What you need to do: Copy every line below precisely as it appears.

***

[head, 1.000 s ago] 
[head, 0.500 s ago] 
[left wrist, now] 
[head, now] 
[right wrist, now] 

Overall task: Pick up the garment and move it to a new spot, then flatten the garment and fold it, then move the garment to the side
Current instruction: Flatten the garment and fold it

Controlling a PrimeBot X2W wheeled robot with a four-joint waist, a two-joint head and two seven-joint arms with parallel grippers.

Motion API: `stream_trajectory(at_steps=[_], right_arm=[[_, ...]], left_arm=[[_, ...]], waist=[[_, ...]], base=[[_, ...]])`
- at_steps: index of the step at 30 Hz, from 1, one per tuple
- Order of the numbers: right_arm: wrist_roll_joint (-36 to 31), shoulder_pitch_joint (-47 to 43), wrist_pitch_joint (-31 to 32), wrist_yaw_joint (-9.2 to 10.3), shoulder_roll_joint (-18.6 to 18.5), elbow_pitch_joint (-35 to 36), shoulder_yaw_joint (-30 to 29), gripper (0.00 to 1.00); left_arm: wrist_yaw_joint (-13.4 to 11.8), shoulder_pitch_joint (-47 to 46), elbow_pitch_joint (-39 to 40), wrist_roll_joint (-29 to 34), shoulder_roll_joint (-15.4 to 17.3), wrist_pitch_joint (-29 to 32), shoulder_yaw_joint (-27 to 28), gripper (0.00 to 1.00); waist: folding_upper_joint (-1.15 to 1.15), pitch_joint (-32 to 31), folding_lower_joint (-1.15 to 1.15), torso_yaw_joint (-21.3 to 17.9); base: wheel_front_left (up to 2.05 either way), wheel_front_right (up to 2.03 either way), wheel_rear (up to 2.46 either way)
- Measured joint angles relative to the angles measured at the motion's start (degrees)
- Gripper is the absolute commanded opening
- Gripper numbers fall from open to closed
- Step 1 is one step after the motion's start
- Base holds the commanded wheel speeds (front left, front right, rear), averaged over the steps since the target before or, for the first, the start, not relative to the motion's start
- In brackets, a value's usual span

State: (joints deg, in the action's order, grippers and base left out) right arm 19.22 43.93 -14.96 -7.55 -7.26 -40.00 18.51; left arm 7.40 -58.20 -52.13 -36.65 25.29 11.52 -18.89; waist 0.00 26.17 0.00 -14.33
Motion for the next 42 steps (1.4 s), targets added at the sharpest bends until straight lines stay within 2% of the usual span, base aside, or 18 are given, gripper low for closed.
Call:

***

Answer to this task:
[head, 1.000 s ago] 
[head, 0.500 s ago] 
[left wrist, now] 
[head, now] 
[right wrist, now] 

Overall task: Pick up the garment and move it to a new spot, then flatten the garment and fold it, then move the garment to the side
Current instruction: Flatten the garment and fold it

Controlling a PrimeBot X2W wheeled robot with a four-joint waist, a two-joint head and two seven-joint arms with parallel grippers.

Motion API: `stream_trajectory(at_steps=[_], right_arm=[[_, ...]], left_arm=[[_, ...]], waist=[[_, ...]], base=[[_, ...]])`
- at_steps: index of the step at 30 Hz, from 1, one per tuple
- Order of the numbers: right_arm: wrist_roll_joint (-36 to 31), shoulder_pitch_joint (-47 to 43), wrist_pitch_joint (-31 to 32), wrist_yaw_joint (-9.2 to 10.3), shoulder_roll_joint (-18.6 to 18.5), elbow_pitch_joint (-35 to 36), shoulder_yaw_joint (-30 to 29), gripper (0.00 to 1.00); left_arm: wrist_yaw_joint (-13.4 to 11.8), shoulder_pitch_joint (-47 to 46), elbow_pitch_joint (-39 to 40), wrist_roll_joint (-29 to 34), shoulder_roll_joint (-15.4 to 17.3), wrist_pitch_joint (-29 to 32), shoulder_yaw_joint (-27 to 28), gripper (0.00 to 1.00); waist: folding_upper_joint (-1.15 to 1.15), pitch_joint (-32 to 31), folding_lower_joint (-1.15 to 1.15), torso_yaw_joint (-21.3 to 17.9); base: wheel_front_left (up to 2.05 either way), wheel_front_right (up to 2.03 either way), wheel_rear (up to 2.46 either way)
- Measured joint angles relative to the angles measured at the motion's start (degrees)
- Gripper is the absolute commanded opening
- Gripper numbers fall from open to closed
- Step 1 is one step after the motion's start
- Base holds the commanded wheel speeds (front left, front right, rear), averaged over the steps since the target before or, for the first, the start, not relative to the motion's start
- In brackets, a value's usual span

State: (joints deg, in the action's order, grippers and base left out) right arm 19.22 43.93 -14.96 -7.55 -7.26 -40.00 18.51; left arm 7.40 -58.20 -52.13 -36.65 25.29 11.52 -18.89; waist 0.00 26.17 0.00 -14.33
Motion for the next 42 steps (1.4 s), targets added at the sharpest bends until straight lines stay within 2% of the usual span, base aside, or 18 are given, gripper low for closed.
Call:

This output is finished.